Of all the entries below, only the lines from the one with "Asked and answered" up to and including the one with "One or more" are to be duplicated exactly.

Materials provided:
*** Block opens ***
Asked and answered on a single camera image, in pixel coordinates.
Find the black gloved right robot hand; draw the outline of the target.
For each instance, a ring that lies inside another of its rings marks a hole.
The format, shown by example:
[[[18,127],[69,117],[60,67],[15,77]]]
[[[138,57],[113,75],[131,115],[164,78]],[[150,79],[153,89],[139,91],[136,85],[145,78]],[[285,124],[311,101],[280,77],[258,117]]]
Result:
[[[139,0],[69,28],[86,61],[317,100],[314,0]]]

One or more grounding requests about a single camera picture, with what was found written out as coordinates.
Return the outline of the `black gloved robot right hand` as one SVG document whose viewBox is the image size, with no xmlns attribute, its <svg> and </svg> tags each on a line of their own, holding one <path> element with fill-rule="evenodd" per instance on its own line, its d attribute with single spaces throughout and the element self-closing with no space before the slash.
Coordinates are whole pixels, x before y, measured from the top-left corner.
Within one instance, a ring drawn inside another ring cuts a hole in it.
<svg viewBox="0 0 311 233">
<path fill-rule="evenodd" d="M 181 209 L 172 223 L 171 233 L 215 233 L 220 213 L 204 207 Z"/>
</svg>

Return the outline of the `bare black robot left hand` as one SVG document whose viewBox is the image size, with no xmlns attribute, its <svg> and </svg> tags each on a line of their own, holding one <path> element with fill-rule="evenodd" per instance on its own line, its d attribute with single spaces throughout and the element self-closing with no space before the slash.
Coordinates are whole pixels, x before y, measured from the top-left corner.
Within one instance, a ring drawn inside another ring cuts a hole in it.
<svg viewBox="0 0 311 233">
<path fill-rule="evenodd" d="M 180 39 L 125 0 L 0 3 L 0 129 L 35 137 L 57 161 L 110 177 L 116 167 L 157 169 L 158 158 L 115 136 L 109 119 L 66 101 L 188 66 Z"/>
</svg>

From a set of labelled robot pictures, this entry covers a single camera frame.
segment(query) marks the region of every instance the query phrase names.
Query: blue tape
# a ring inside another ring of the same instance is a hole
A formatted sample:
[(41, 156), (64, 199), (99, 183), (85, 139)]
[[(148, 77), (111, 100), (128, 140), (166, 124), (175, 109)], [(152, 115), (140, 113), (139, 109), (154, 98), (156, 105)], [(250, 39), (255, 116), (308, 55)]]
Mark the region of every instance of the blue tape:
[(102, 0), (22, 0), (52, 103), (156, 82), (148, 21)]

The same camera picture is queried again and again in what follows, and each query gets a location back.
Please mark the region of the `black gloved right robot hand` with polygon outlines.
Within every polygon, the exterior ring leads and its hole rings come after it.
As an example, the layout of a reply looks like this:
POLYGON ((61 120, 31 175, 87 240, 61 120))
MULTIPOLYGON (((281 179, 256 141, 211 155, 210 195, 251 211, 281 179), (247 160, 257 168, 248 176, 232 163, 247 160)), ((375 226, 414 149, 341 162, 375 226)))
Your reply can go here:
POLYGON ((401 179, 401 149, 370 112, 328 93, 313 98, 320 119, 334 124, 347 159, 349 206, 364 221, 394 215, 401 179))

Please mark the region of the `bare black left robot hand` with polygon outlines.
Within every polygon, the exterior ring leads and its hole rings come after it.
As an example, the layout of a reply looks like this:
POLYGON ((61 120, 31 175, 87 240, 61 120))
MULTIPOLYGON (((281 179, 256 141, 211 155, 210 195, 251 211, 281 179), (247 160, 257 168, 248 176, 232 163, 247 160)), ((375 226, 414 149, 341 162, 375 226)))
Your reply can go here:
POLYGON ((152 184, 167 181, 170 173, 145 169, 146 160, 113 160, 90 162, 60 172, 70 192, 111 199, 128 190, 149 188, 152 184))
*** Block closes ***
*** Block opens ***
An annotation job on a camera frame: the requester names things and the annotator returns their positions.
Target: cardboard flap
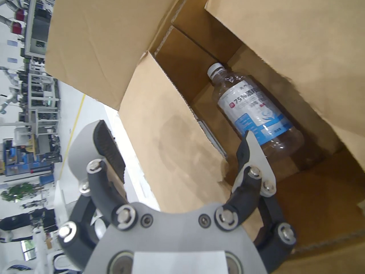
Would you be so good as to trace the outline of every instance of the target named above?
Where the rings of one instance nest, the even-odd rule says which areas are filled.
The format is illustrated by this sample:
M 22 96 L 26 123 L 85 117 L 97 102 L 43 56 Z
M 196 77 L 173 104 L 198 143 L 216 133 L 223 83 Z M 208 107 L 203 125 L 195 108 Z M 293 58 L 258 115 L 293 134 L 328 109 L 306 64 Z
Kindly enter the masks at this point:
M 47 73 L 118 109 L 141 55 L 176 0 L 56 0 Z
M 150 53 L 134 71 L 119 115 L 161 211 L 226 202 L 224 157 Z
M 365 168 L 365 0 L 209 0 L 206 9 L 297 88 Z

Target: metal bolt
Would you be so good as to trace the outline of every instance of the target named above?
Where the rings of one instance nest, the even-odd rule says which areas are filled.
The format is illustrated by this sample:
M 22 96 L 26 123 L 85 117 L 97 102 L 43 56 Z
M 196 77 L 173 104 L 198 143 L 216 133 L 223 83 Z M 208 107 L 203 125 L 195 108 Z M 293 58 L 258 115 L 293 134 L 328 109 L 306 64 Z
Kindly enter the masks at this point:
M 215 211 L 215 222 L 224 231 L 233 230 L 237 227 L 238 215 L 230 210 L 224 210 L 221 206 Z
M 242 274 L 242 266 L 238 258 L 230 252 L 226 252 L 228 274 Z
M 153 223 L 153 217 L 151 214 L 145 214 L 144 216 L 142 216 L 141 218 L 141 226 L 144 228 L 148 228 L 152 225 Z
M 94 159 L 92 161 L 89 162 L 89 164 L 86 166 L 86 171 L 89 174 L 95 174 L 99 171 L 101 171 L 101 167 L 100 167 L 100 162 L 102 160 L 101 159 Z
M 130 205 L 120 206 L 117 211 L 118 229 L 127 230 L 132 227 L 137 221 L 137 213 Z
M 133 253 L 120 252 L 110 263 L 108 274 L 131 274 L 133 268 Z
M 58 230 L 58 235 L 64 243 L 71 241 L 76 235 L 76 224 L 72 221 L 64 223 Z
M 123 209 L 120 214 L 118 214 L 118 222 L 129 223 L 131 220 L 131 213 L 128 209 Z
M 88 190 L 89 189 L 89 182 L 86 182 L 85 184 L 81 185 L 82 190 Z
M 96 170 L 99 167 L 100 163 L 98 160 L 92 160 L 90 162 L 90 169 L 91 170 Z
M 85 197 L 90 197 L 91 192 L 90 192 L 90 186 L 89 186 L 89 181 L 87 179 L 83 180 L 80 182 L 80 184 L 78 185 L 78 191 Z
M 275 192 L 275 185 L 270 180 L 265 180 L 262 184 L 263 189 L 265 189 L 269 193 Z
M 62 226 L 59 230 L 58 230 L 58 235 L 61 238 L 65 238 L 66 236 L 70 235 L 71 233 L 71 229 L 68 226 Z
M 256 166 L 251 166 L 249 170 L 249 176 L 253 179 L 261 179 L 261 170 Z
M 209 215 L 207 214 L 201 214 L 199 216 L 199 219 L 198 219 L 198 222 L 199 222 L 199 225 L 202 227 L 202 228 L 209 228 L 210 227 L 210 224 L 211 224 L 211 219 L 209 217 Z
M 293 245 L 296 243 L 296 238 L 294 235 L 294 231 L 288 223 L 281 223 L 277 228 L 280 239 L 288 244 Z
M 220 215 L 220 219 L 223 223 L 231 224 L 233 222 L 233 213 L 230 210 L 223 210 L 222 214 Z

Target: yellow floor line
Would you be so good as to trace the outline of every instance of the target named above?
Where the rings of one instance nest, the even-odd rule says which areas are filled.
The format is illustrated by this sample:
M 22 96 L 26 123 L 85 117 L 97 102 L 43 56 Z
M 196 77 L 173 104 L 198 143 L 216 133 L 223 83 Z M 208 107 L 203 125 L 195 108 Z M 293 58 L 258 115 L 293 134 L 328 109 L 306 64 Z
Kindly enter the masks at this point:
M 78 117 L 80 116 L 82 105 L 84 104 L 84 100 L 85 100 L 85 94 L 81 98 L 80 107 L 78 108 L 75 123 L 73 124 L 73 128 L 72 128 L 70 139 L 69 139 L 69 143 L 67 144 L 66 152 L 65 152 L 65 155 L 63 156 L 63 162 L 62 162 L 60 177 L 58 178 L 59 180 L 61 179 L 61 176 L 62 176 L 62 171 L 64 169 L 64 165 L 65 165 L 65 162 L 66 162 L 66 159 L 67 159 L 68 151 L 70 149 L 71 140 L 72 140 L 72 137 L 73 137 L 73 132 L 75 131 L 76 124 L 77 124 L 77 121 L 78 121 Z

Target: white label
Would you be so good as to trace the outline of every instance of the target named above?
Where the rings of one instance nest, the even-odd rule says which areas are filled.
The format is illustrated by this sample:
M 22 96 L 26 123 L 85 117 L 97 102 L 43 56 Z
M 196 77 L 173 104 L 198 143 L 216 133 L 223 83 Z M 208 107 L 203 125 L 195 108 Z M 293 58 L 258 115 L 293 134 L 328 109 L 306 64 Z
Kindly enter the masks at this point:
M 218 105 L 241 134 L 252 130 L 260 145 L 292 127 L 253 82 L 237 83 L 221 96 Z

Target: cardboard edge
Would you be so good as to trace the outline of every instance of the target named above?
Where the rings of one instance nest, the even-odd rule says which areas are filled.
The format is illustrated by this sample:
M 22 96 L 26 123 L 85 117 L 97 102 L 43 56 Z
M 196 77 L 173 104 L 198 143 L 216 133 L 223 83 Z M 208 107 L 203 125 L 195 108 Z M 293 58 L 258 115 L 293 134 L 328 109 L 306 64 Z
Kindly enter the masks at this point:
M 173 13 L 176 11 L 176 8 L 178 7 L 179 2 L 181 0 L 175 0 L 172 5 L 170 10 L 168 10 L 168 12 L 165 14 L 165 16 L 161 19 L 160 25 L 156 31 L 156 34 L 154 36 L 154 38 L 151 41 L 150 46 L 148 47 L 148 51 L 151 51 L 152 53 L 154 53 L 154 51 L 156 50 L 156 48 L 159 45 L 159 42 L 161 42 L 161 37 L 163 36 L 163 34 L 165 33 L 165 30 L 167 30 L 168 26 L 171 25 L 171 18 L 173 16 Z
*** Block closes ***
*** Block opens ***
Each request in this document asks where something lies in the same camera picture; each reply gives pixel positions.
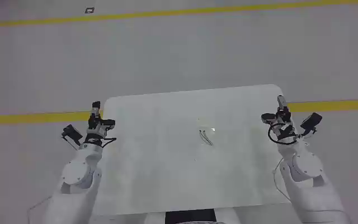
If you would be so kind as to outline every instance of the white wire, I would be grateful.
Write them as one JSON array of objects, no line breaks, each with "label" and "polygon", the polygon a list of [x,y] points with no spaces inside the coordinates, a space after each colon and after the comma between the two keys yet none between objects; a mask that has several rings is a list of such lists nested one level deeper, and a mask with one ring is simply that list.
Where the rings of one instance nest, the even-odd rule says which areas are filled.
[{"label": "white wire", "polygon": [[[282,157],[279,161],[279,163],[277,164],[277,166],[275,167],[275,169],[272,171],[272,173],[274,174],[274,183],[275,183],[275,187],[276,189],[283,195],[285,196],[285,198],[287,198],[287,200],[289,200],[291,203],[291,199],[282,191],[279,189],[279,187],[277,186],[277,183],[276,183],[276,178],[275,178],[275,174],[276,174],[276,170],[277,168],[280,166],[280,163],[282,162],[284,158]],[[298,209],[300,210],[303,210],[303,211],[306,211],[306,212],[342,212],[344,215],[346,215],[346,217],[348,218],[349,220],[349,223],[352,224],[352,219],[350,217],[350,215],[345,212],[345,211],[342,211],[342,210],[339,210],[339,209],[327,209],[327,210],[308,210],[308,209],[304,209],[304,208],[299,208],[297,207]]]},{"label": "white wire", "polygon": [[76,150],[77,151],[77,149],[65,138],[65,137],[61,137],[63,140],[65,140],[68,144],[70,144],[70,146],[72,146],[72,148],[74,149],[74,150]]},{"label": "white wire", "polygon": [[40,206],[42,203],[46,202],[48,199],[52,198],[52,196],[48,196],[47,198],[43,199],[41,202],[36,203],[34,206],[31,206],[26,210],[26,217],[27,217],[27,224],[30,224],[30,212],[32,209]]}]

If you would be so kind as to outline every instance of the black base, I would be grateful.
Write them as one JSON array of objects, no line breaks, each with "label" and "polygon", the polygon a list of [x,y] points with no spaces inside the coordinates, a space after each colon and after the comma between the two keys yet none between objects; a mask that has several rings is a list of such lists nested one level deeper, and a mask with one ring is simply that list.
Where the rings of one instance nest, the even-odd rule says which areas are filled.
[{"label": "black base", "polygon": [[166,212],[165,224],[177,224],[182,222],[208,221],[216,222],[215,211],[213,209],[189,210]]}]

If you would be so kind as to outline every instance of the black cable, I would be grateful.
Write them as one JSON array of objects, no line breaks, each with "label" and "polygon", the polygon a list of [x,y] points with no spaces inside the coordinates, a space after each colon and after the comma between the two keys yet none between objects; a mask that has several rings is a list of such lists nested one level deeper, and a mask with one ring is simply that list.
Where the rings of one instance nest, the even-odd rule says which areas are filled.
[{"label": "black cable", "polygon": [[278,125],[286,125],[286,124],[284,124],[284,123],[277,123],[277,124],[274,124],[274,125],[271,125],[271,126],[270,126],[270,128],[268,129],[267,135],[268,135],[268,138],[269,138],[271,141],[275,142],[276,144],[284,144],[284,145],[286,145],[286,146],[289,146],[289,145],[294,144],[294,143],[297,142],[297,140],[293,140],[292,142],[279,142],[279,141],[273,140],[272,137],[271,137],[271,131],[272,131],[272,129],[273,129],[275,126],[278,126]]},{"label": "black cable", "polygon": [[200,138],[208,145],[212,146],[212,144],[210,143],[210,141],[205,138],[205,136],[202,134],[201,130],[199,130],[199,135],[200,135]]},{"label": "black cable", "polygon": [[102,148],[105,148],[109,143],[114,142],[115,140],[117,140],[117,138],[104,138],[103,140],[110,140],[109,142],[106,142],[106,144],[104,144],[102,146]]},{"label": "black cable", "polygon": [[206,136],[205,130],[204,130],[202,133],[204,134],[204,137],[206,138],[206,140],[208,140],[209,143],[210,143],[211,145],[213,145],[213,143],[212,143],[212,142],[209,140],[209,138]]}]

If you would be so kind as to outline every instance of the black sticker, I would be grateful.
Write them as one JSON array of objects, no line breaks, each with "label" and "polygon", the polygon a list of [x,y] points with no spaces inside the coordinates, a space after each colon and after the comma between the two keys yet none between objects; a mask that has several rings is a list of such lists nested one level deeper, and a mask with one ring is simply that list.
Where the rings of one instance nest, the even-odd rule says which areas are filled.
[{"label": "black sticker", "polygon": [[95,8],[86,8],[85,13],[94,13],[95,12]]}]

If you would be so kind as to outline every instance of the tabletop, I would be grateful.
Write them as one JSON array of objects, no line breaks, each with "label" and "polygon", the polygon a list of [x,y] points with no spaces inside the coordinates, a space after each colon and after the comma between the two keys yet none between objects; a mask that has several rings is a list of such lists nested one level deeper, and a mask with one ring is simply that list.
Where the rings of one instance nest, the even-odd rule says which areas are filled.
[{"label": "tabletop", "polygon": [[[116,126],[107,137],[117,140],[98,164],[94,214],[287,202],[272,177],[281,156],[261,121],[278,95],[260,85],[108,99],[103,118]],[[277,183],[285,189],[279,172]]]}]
*** Block closes ***
Response box:
Asked and answered on a single camera image, in pixel coordinates.
Find the black gloved right robot hand; draw the outline of the target.
For each instance, a ring that lies inside another of its rings marks a hole.
The format, shown by example:
[[[18,127],[69,117],[60,67],[15,77]]]
[[[138,57],[113,75],[131,115],[164,78]],[[150,79],[153,89],[139,91],[136,85],[145,78]],[[285,124],[311,101],[280,77],[258,117]]]
Result:
[[[139,0],[69,28],[86,61],[317,100],[314,0]]]

One or more grounding requests about a single camera picture, with what was found written out as coordinates.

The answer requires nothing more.